Related tags Junk food Nutrition

Indian schools to ban junk food in 2013
Junk food will be banned from sale in and around Indian schools after India’s food agency indicated it would follow guidance from a local court to restrict their availability.

In a reply to the Delhi High Court, the Food Safety and Standards Authority of India (FSSAI) said it had heeded the court’s direction to formulate the standards on quality and safe food in schools.

The FSSAI has appointed AC Nielsen to formulate the standards after inviting proposals from various expert agencies that do similar work.

In January, the same court gave the FSSAI a period of six months to frame standards on the sale of junk food and aerated drinks in and around educational institutions in the country.

New guidelines by early next year

The new guidelines will be completed by Mar 22 next year, the date the court has set for another hearing on the Public Interest Litigation (PIL) under which a non-governmental organisation (NGO), the Uday Foundation, sought a direction banning sale of junk food and aerated drinks in and around schools. 

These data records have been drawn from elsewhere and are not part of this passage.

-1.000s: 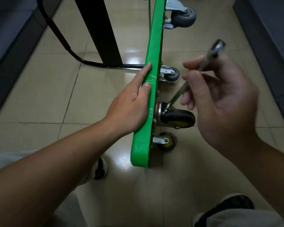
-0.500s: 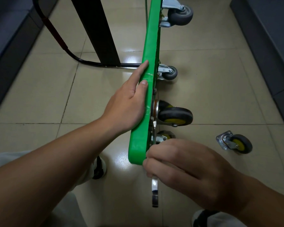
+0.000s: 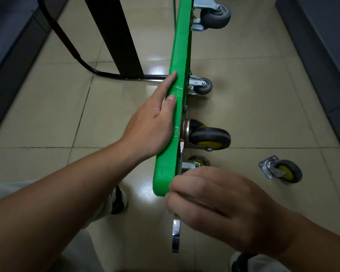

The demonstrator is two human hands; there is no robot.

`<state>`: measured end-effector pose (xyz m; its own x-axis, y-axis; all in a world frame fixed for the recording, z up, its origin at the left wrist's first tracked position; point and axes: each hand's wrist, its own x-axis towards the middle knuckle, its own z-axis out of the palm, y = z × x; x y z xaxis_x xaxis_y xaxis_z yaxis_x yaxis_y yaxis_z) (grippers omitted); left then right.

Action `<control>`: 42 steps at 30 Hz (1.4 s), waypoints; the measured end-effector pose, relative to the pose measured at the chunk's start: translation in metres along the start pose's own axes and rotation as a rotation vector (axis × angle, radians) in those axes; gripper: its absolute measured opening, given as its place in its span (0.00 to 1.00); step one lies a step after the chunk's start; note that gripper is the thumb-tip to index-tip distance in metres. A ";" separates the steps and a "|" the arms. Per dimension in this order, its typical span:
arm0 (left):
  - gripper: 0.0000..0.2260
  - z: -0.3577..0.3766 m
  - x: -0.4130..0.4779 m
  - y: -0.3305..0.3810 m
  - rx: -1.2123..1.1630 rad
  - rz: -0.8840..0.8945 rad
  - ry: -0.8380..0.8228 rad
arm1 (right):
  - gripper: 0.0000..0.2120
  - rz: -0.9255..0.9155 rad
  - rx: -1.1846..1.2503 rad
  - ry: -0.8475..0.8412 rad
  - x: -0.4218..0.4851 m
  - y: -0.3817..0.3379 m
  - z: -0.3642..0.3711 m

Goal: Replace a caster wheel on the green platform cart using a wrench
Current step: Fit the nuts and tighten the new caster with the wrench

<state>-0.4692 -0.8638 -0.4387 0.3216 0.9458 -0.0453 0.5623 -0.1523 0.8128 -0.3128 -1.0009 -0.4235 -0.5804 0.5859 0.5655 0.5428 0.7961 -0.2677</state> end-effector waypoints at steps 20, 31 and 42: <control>0.24 0.000 -0.001 0.002 0.013 0.001 0.003 | 0.07 0.014 -0.091 0.105 -0.002 0.002 0.011; 0.23 -0.001 -0.003 0.006 0.014 -0.008 -0.020 | 0.06 0.763 0.551 0.447 0.037 0.052 -0.008; 0.23 -0.003 -0.002 0.002 0.028 0.004 -0.035 | 0.08 1.407 1.118 0.526 0.040 0.097 0.008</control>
<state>-0.4715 -0.8653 -0.4351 0.3496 0.9348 -0.0630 0.5821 -0.1640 0.7964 -0.2885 -0.8994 -0.4331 0.2210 0.8888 -0.4014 -0.3276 -0.3200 -0.8890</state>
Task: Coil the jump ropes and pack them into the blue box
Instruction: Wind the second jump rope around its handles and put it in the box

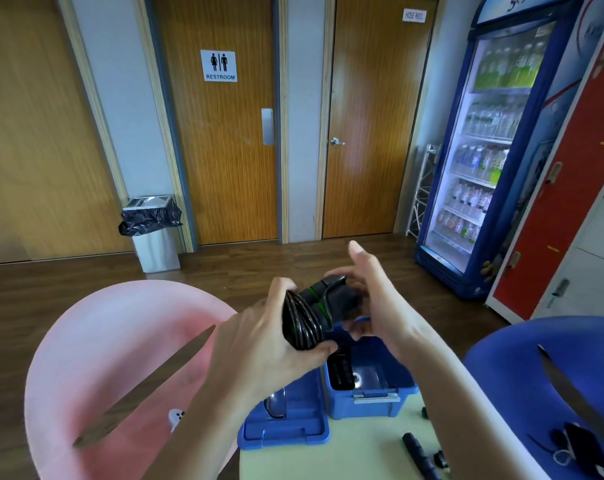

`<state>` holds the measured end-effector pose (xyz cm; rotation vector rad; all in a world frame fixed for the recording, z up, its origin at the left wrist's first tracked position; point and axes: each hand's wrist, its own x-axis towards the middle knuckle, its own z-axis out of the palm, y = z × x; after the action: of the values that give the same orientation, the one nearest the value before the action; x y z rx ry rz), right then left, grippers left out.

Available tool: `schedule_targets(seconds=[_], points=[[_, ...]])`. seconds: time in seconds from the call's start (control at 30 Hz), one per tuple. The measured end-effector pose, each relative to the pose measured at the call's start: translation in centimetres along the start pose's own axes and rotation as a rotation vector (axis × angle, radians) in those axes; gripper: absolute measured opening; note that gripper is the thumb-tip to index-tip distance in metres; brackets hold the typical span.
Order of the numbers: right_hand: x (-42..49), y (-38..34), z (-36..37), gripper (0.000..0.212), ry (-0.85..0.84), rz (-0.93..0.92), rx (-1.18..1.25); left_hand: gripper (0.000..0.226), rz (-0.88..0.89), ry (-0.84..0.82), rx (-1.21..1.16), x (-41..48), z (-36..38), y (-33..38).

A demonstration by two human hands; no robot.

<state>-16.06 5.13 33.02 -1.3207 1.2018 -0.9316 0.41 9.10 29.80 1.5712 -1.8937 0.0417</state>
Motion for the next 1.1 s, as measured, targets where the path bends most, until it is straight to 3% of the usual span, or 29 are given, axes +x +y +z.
schedule_targets(seconds=[0.07,0.13,0.23,0.33,0.4,0.5,0.57,0.67,0.73,0.87,1.1], points=[[0.5,-0.4,0.1,0.074,-0.024,0.022,-0.195,0.078,0.046,-0.011,0.060,-0.2,0.1,-0.2],[0.8,0.1,0.5,0.061,0.024,-0.006,-0.287,0.090,0.095,0.000,0.118,-0.2,0.3,-0.5],[0.8,1.4,0.7,0.040,0.096,-0.085,-0.269,0.106,0.147,0.023,0.144,-0.1,0.1,-0.6],[0.7,2.0,0.3,0.039,0.138,-0.146,-0.211,0.114,0.037,-0.047,-0.024,-0.2,-0.1,-1.7],[0.8,2.1,0.0,0.039,0.167,-0.169,-0.159,0.104,-0.051,-0.011,-0.279,-0.3,-0.2,-2.5],[0.7,2.2,0.0,0.038,0.210,-0.197,-0.075,0.056,-0.209,0.074,-0.720,-0.5,0.6,-2.5],[0.6,2.2,0.2,0.043,0.216,-0.198,-0.048,0.032,-0.277,0.122,-0.859,-0.3,1.0,-1.7],[0.3,1.8,0.3,0.055,0.191,-0.136,0.024,0.027,-0.273,0.183,-0.838,-0.1,1.2,-1.2],[0.0,1.6,0.8,0.059,0.270,-0.143,0.085,0.028,-0.227,0.215,-0.778,0.1,1.3,-1.1],[-0.4,2.3,2.2,0.041,0.538,-0.326,0.177,0.023,-0.242,0.196,-0.797,0.3,1.4,-0.4],[-0.4,3.0,1.9,0.040,0.573,-0.318,0.181,0.020,-0.372,0.121,-0.899,0.4,2.5,-0.4]])
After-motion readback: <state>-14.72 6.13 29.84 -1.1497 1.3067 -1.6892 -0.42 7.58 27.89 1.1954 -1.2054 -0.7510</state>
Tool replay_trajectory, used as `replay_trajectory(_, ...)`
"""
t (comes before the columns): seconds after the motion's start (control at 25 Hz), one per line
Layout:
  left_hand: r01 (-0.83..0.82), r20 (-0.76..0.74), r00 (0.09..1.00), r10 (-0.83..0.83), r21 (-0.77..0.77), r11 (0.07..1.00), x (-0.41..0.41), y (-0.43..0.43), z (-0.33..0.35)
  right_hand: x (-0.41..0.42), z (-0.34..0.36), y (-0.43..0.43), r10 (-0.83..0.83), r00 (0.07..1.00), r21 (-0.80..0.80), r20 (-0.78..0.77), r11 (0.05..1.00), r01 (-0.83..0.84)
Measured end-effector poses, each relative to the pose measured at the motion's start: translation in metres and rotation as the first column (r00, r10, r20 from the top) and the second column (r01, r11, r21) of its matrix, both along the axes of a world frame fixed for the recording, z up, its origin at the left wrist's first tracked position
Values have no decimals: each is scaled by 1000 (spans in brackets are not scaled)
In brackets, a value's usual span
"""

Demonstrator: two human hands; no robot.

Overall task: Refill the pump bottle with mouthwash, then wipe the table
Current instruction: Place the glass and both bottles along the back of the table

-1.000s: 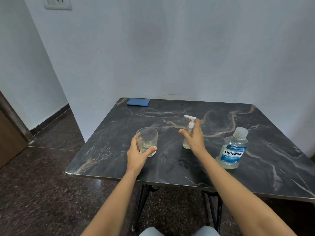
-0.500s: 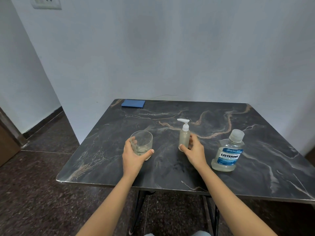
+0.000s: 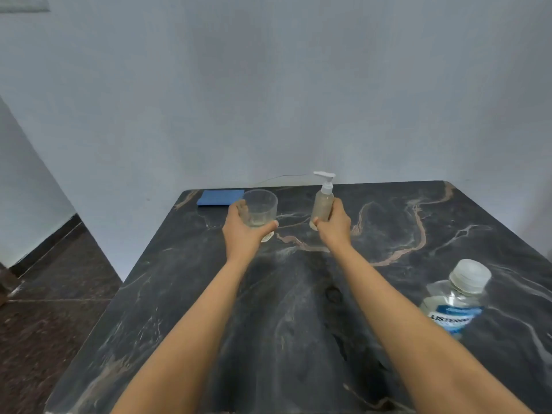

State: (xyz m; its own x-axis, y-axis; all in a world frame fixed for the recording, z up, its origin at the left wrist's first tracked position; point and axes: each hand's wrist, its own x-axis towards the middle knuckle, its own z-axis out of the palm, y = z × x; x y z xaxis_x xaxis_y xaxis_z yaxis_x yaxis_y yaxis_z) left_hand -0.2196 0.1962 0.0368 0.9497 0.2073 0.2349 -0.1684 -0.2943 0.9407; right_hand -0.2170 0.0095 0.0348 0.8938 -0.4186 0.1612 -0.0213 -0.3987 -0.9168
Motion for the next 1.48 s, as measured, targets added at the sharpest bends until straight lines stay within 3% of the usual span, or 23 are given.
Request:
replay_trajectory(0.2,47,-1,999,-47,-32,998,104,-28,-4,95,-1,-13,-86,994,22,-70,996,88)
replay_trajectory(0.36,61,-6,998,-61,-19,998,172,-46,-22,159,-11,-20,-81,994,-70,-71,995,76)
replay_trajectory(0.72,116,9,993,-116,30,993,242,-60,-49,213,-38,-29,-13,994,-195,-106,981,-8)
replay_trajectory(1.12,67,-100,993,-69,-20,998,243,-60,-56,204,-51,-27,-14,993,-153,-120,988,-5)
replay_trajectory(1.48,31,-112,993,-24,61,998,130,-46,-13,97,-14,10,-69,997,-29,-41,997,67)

The FSSAI also submitted a report to the court bench at the last hearing, where it stressed the need for guidelines in the public and private schools across the country.

“There are several reported incidents of food poisoning in the schools due to unhygienic food served there,”​ it said, adding that AC Nielsen QRG-MARG will review the present status of the safety and quality of food and also the sanitary and hygiene conditions of the food available in the school premises.

Long-running saga

In an earlier ruling dating back to 2010, the court recommended banning the sale of junk foods in school, but said nothing about junk foods on-sale near schools.

In January the government informed the court that while it cannot and would not ban junk food in and around schools, it would prescribe strict health standards for ingredients in such foods.

The Ministry of Health said the FSSAI has set up eight scientific panels to prescribe standards for food items, including those containing trans fatty acid residues, poisonous metals and microbiological parameters.